ACTIVITY: Everything from the line containing "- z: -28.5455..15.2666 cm" through the last line of the data below is to be retyped exactly, apart from the pictures.

———

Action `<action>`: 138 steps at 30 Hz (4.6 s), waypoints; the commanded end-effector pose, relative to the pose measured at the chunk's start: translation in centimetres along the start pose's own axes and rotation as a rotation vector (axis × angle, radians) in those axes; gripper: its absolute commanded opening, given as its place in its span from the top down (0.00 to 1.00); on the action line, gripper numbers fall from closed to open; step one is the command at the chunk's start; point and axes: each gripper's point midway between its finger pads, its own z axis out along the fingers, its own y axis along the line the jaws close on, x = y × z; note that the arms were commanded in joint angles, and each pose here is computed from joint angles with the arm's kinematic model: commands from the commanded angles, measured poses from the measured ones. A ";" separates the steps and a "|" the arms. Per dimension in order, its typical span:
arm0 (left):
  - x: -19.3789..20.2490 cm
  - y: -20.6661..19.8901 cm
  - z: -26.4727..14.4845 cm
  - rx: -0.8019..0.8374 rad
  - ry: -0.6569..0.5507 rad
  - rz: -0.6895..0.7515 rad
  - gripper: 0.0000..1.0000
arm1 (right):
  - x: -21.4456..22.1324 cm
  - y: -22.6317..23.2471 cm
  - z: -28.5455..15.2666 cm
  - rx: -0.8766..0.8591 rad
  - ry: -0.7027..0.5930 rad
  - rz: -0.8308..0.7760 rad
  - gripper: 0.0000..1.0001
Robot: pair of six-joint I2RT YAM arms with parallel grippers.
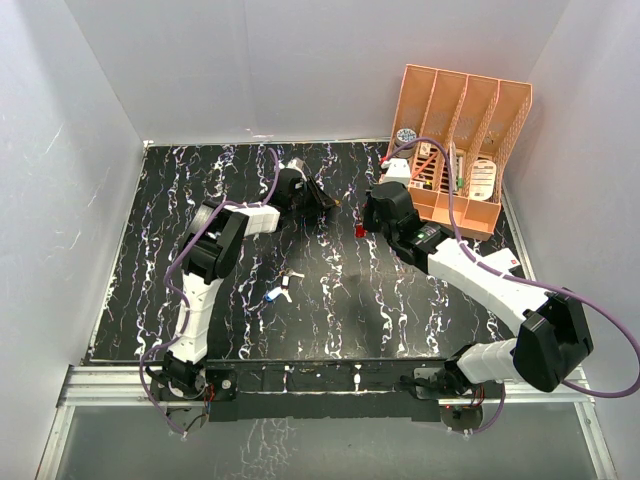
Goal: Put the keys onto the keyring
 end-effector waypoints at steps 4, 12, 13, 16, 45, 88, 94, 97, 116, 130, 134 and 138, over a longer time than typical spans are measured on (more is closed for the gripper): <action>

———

EXERCISE ANSWER:
  - z: -28.5455..15.2666 cm
  - rx: -0.8766..0.8591 rad
  - ry: -0.7027..0.5930 rad
  - rz: -0.8308..0.7760 rad
  - gripper: 0.0000..1.0001
Robot: pair of six-joint I2RT YAM arms with parallel grippers.
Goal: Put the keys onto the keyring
 end-effector waypoints at steps 4, 12, 13, 16, 45, 88, 94, 97, 116, 130, 134 and 138, over a longer time than typical spans are measured on (more is closed for the gripper): <action>

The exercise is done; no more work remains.